-- Opening Marker --
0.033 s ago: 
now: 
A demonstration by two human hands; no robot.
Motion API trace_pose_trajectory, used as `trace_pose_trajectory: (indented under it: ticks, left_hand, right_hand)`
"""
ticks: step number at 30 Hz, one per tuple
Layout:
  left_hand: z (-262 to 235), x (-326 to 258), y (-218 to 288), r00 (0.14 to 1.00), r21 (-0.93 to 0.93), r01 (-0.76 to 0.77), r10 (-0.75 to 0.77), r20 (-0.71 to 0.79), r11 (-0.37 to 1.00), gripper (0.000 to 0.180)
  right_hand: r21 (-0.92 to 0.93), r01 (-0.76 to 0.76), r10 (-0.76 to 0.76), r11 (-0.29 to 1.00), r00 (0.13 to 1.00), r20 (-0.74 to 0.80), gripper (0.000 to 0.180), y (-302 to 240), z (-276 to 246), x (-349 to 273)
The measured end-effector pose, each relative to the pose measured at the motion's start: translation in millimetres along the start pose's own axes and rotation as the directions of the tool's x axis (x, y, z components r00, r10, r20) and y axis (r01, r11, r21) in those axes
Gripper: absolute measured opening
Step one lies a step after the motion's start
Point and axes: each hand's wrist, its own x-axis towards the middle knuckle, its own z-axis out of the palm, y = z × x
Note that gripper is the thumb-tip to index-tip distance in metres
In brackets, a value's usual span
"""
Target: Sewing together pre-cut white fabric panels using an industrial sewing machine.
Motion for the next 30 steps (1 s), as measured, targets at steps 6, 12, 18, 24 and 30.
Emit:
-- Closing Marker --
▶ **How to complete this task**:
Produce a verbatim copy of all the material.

▶ **Answer box**:
0.033 s ago: 
now: 
A demonstration by two human hands; no robot.
Motion API trace_pose_trajectory, used as `trace_pose_trajectory: (indented under it: ticks, left_hand, right_hand)`
"""
ticks: step number at 30 Hz, one per tuple
Layout:
  left_hand: z (-262 to 235), x (-326 to 258), y (-218 to 288), r00 (0.14 to 1.00), r21 (-0.93 to 0.93), r01 (-0.76 to 0.77), r10 (-0.75 to 0.77), r20 (-0.71 to 0.79), r11 (-0.37 to 1.00), gripper (0.000 to 0.180)
  right_hand: r21 (-0.92 to 0.93), r01 (-0.76 to 0.76), r10 (-0.76 to 0.76), r11 (-0.29 to 1.00), r00 (0.13 to 1.00), r20 (-0.74 to 0.80), gripper (0.000 to 0.180), y (-302 to 240), z (-276 to 246), x (-349 to 273)
The measured end-effector pose, each relative to the pose measured at the motion's start: translation in millimetres along the start pose's own axes and rotation as the directions of the tool's x axis (x, y, z components r00, r10, r20) and y axis (r01, r11, r21) in those axes
Gripper: absolute measured opening
Step one lies a step after the motion's start
Point and axes: each hand's wrist, its own x-axis towards the middle knuckle, its own z-axis out of the palm, y = z × x
Note that gripper is the thumb-tip to index-tip distance in metres
In brackets, a value's usual span
"""
Target: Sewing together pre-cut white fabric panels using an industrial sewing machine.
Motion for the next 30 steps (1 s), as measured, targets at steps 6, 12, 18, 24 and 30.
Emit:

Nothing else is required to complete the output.